To be sure, Kennedy cannot be blamed for the media's obsession with him while he was alive, much less the absurdly excessive coverage that followed his death. He was, by all accounts, a nice fellow with charitable impulses and a good sense of humor.
But this is not exactly the stuff of which legends are made. The details of Kennedy's life cannot be reconciled with the hagiography we have witnessed during the last two weeks.
"He was America's prince," Time declared in letters an inch high, "an icon of both magic and grief who flew his own course to the lost horizon." That makes everything perfectly clear, except that America has no royal family, icons don't fly, and Time seems to be confusing Shangri-La with Camelot.
Writing in The New York Times, Douglas Brinkley, a contributing editor at George, called Kennedy "my generation's photogenic redeemer." Brinkley claimed that JFK Jr.'s death struck "a crippling blow for my generation."
Now, Brinkley happens to be talking about my generation. If I were to follow his example and extrapolate from my own personal reaction to the experience of millions, I would say that my generation was not as upset as Brinkley seems to think..
It was more shocked and saddened, for example, following the 1998 death of comic actor Phil Hartman, a talented man who worked hard to become famous. My generation was a big fan of Phil Hartman.
Judging from the reports of people who knew him, Kennedy's main virtues were the things he was not. He was not arrogant. He was not stuffy. He was not snobby.
"The ease with which John interacted with witnesses, police officers, court staff and colleagues was striking," Manhattan District Attorney Robert Morgenthau, in whose office Kennedy worked for four years, wrote in the Times. Morgenthau emphasized that Kennedy was at ease even though "others were often awe-struck in his presence."
Treating people decently is not usually the sort of thing that is considered worth remarking on. The subtext here, as in so many of the post-crash commentaries, is that aristocrats go above and beyond the call of courtesy when they deign to treat commoners as their equals.

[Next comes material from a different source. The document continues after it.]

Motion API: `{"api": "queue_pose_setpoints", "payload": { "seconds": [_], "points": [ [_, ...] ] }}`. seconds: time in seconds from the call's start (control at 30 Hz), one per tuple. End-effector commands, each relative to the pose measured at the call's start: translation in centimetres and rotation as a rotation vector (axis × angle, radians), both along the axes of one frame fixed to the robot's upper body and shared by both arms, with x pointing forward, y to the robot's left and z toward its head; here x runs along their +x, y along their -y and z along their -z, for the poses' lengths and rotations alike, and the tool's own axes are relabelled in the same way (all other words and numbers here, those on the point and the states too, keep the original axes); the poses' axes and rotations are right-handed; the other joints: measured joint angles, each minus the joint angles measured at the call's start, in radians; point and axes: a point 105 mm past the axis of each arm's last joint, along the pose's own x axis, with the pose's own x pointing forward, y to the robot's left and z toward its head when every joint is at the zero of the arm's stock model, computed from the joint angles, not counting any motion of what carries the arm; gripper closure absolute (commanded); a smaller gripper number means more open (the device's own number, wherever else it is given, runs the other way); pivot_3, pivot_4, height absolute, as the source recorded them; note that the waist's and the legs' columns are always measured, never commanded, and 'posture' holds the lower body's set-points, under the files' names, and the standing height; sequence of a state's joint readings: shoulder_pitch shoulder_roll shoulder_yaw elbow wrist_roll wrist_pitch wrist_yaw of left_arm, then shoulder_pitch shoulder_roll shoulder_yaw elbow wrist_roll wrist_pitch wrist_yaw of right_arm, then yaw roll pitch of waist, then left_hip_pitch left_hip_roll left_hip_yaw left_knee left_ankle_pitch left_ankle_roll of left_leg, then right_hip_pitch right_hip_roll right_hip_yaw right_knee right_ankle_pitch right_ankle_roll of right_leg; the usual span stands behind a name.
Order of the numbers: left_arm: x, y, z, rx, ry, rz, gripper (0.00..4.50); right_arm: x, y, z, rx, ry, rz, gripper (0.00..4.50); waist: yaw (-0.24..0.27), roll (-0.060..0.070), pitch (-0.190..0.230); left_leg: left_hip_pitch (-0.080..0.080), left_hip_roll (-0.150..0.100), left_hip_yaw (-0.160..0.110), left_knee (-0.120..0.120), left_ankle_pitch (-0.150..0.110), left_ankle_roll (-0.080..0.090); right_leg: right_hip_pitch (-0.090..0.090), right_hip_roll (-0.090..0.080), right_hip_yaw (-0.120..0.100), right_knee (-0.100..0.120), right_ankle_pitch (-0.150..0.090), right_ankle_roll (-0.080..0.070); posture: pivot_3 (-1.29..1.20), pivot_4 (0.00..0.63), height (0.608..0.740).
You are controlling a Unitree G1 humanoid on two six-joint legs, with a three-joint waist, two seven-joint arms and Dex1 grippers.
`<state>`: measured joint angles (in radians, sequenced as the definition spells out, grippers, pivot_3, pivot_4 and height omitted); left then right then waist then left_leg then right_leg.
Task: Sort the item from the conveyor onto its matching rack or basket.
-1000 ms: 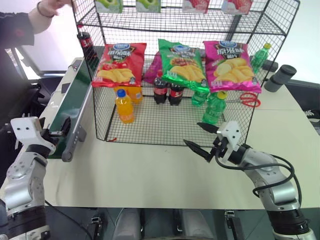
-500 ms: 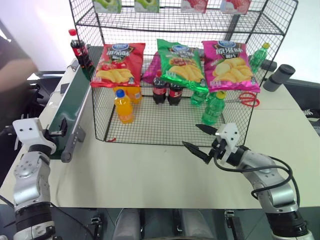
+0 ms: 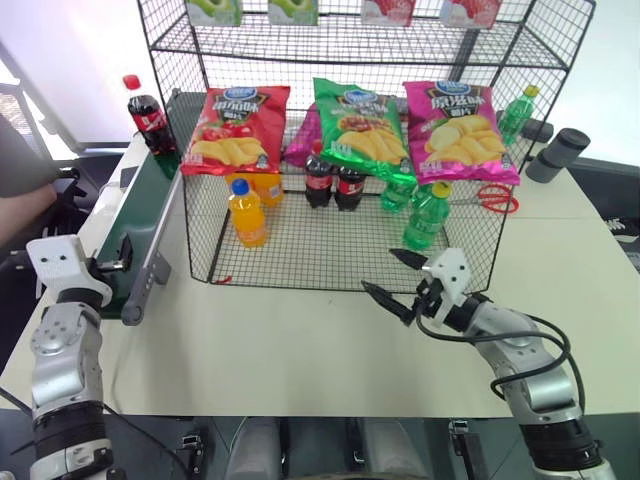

In Newsweek, Jonathan Alter described Kennedy as "a man with an astonishing psychological balance for someone in his position." What position was that, exactly? Alter explains: "He wore his royalty lightly."
Though the Constitution forbids Congress to grant titles of nobility, let alone anoint a prince, JFK Jr.'s royal status did get a kind of official recognition. Not only did he receive a Navy burial at sea–an extraordinary honor for a private citizen with no military background–but far more public resources were devoted to recovering his plane and body than would have been expended on someone with a different name.
President Clinton explained that he authorized the extra efforts because the Kennedys are special. New York Times columnist John Tierney suggested that perhaps the major news organizations, the main beneficiaries of all the Kennedy hoopla, should reimburse taxpayers for the expense.
Trying to explain "what JFK Jr. meant to America" in The New Republic, movie critic Neal Gabler said he was like a character in a soap opera. No, on second thought, he was more like a Greek hero. I guess if I really want to understand, I'll have to dig out my copy of the Iliad.